[<prev] [next>] [<thread-prev] [thread-next>] [day] [month] [year] [list]
Message-ID: <20111116041350.GA3306@redhat.com>
Date: Wed, 16 Nov 2011 05:13:50 +0100
From: Andrea Arcangeli <aarcange@...hat.com>
To: David Rientjes <rientjes@...gle.com>
Cc: Mel Gorman <mgorman@...e.de>,
Andrew Morton <akpm@...ux-foundation.org>,
Minchan Kim <minchan.kim@...il.com>, Jan Kara <jack@...e.cz>,
Andy Isaacson <adi@...apodia.org>,
Johannes Weiner <jweiner@...hat.com>,
linux-kernel@...r.kernel.org, linux-mm@...ck.org
Subject: Re: [PATCH] mm: Do not stall in synchronous compaction for THP
allocations
On Tue, Nov 15, 2011 at 04:07:08PM -0800, David Rientjes wrote:
> On Tue, 15 Nov 2011, Mel Gorman wrote:
>
> > Adding sync here could obviously be implemented although it may
> > require both always-sync and madvise-sync. Alternatively, something
> > like an options file could be created to create a bitmap similar to
> > what ftrace does. Whatever the mechanism, it exposes the fact that
> > "sync compaction" is used. If that turns out to be not enough, then
> > you may want to add other steps like aggressively reclaiming memory
> > which also potentially may need to be controlled via the sysfs file
> > and this is the slippery slope.
> >
>
> So what's being proposed here in this patch is the fifth time this line
> has been changed and its always been switched between true and !(gfp_mask
> & __GFP_NO_KSWAPD). Instead of changing it every few months, I'd suggest
> that we tie the semantics of the tunable directly to sync_compaction since
> we're primarily targeting thp hugepages with this change anyway for the
> "always" case. Comments?
I don't think it's ok. defrag=madvise means __GFP_WAIT not set for
regular THP alloc (without madvise(MADV_HUGEPAGE)) and __GFP_WAIT set
for madvise(MADV_HUGEPAGE).
If __GFP_WAIT isn't set, compaction-async won't be invoked.

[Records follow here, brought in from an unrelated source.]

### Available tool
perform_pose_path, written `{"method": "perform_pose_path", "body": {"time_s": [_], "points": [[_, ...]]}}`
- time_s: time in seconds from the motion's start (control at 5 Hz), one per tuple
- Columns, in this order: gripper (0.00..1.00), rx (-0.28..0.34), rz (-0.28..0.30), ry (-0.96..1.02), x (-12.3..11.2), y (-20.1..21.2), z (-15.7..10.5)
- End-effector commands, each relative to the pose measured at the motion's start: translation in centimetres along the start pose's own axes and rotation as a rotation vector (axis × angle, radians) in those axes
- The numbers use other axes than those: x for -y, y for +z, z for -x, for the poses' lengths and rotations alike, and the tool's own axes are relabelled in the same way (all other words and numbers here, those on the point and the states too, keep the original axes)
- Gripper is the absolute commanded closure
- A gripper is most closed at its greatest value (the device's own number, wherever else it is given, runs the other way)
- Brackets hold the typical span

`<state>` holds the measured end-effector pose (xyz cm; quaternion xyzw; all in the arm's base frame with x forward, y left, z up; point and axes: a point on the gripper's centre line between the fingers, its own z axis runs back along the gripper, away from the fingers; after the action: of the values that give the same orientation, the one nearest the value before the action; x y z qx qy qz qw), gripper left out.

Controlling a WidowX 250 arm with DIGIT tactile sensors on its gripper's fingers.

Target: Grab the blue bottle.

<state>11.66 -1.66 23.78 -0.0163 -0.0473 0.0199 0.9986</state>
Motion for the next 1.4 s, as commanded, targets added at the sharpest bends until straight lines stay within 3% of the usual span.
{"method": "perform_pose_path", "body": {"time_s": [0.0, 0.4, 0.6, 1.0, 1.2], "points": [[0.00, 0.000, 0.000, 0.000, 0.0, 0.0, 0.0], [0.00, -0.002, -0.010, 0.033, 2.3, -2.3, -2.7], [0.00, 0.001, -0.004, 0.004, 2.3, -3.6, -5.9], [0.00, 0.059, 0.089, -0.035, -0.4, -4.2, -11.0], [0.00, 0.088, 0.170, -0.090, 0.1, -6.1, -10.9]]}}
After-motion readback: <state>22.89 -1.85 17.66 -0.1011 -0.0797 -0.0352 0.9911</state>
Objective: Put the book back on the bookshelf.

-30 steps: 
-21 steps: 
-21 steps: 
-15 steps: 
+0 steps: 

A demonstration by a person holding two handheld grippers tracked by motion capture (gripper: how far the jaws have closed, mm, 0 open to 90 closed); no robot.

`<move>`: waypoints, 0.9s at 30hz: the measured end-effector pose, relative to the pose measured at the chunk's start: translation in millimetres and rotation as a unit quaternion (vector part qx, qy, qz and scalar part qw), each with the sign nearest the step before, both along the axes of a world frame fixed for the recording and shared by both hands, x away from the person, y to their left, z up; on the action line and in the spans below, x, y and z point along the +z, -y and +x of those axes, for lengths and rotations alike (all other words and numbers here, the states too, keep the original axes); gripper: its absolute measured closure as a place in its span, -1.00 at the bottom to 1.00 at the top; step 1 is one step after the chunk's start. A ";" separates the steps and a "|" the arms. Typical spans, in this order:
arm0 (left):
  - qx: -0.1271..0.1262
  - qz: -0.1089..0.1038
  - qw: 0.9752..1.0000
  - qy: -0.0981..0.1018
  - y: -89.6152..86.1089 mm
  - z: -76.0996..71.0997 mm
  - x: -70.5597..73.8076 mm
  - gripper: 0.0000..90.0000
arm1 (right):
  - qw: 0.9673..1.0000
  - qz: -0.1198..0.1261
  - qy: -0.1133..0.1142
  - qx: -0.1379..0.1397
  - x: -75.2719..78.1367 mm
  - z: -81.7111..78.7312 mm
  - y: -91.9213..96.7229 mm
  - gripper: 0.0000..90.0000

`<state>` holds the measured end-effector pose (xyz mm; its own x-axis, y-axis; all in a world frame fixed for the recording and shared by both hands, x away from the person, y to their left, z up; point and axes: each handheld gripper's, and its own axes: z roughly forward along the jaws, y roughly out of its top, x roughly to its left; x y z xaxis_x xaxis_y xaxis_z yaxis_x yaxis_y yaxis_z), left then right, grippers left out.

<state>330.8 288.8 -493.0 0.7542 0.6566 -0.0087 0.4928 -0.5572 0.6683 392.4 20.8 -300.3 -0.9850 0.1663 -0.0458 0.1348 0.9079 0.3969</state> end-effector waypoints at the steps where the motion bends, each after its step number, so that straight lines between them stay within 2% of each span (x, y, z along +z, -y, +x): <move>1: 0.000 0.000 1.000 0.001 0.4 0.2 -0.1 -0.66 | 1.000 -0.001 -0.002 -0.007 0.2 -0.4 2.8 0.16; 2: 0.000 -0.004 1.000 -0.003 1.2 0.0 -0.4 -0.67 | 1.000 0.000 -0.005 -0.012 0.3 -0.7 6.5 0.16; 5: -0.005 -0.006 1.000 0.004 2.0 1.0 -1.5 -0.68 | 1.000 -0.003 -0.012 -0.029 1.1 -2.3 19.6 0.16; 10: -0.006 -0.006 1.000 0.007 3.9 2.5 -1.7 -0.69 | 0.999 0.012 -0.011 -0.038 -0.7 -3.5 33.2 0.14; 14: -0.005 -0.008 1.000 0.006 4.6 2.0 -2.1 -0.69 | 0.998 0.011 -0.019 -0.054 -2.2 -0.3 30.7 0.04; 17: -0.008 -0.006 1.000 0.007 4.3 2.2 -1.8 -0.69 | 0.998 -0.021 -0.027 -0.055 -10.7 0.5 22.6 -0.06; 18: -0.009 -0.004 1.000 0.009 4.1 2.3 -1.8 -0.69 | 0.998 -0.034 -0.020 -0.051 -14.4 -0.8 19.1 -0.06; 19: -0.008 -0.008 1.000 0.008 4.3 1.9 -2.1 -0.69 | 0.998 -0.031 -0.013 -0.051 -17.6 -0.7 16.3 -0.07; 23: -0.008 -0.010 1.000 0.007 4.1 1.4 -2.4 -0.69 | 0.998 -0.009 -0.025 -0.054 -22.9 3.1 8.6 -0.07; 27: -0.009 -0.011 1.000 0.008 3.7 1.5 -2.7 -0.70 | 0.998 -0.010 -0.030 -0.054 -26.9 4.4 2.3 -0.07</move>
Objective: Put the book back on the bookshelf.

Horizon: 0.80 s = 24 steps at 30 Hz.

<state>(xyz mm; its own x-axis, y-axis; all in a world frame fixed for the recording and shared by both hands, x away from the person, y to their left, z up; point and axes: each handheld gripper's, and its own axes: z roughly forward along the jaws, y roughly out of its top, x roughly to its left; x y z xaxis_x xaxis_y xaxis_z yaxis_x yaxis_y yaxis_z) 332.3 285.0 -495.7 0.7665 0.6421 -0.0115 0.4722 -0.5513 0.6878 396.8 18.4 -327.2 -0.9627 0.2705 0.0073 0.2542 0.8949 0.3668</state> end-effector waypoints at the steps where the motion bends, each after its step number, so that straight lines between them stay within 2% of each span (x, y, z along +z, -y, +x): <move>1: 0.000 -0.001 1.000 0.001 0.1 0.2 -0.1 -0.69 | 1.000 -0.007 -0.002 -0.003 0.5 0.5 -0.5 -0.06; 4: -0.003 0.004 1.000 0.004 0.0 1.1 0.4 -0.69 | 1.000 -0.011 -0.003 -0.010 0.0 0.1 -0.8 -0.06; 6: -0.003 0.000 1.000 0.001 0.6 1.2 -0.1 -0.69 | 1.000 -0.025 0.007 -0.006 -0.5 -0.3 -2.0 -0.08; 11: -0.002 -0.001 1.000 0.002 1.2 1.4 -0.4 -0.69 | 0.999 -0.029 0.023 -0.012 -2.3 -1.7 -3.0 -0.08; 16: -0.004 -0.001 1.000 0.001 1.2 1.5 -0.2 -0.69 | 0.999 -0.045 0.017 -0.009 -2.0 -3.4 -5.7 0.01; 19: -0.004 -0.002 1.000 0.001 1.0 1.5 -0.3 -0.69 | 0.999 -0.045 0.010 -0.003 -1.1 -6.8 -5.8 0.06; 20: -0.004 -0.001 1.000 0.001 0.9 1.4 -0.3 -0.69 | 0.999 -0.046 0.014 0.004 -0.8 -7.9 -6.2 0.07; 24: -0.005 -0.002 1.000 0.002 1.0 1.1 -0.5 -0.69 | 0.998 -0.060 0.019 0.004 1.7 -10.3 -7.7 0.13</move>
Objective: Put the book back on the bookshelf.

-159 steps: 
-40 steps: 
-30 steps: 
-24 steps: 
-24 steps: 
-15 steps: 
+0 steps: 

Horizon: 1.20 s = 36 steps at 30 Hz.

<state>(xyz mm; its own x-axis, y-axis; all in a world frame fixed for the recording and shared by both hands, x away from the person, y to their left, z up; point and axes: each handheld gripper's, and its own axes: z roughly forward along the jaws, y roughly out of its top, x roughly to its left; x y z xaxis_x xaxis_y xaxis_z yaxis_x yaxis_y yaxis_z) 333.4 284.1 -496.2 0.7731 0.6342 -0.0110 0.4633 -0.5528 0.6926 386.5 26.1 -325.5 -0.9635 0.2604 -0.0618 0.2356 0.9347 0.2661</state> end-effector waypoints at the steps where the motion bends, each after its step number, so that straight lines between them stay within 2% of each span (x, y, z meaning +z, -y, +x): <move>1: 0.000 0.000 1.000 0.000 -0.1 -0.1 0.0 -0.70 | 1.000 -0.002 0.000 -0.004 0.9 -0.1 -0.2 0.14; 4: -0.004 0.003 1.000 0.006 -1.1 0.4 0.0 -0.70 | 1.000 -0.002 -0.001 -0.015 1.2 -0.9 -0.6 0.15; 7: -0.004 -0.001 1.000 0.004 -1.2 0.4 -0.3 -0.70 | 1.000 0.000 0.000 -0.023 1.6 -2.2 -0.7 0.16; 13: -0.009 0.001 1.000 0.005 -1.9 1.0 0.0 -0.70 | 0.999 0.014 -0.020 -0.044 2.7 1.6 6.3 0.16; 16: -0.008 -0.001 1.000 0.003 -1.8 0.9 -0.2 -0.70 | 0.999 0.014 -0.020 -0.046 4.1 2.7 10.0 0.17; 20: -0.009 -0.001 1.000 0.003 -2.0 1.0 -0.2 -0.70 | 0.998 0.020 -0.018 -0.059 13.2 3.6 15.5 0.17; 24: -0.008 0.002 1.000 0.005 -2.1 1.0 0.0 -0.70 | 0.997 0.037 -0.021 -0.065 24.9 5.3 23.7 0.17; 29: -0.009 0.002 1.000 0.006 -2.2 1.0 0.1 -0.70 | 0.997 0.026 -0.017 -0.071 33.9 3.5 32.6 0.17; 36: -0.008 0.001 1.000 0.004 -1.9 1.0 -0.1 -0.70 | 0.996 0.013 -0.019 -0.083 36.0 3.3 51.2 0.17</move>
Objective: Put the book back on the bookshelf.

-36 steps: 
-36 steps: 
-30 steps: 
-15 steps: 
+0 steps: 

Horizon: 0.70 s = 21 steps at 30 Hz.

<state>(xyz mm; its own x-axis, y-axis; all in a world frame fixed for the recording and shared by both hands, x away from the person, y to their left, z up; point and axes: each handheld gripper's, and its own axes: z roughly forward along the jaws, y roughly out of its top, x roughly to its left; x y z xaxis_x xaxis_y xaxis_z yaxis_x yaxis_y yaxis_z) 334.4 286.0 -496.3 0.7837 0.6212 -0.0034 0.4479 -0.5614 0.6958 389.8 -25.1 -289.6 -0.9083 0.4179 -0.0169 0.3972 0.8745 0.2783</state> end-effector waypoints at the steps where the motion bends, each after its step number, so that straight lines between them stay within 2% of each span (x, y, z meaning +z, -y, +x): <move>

After checking my current thp vmstat I think Andrew was right and we
backed out for a good reason before. I'm getting significantly worse
success rate, not sure why it was a small reduction in success rate
but hey I cannot exclude I may have broke something with some other
patch. I've been running it together with a couple more changes. If
it's this change that reduced the success rate, I'm afraid going
always async is not ok.
So before focusing so much on this sync/async flag, I'd like to
understand better why sync stalls so bad. I mean it's not like the VM
with 4k pages won't be doing some throttling too. I suspect we may be
too heavyweight on migrate looping 10 times. Especially with O_DIRECT
the pages may return pinned immediately after they're unpinned (if the
buffer for the I/O is the same like with dd) so there's no point to
wait on pinned pages 10 times around amounting to wait 10*2 = 20MB =
several seconds with usb stick for each 2M allocation. We can reduce
it to less than one second easily. Maybe somebody has time to test if
the below patch helps or not. I understand in some circumstance it may
not help and it'll lead to the same but I think this is good idea
anyway and maybe it helps. Currently we wait on locked pages, on
writeback pages, we retry on pinned pages again and again on locked
pages etc... That's a bit too much I guess, and we don't have to go
complete async to improve the situation I hope.
Could you try if you see any improvement with the below patch? I'm
running with a dd writing in a loop over 1g sd card and I don't see
stalls and success rate seems better than before but I haven't been
noticing the stalls before so I can't tell. (to test you need to
backout the other patches first, this is for 3.2rc2)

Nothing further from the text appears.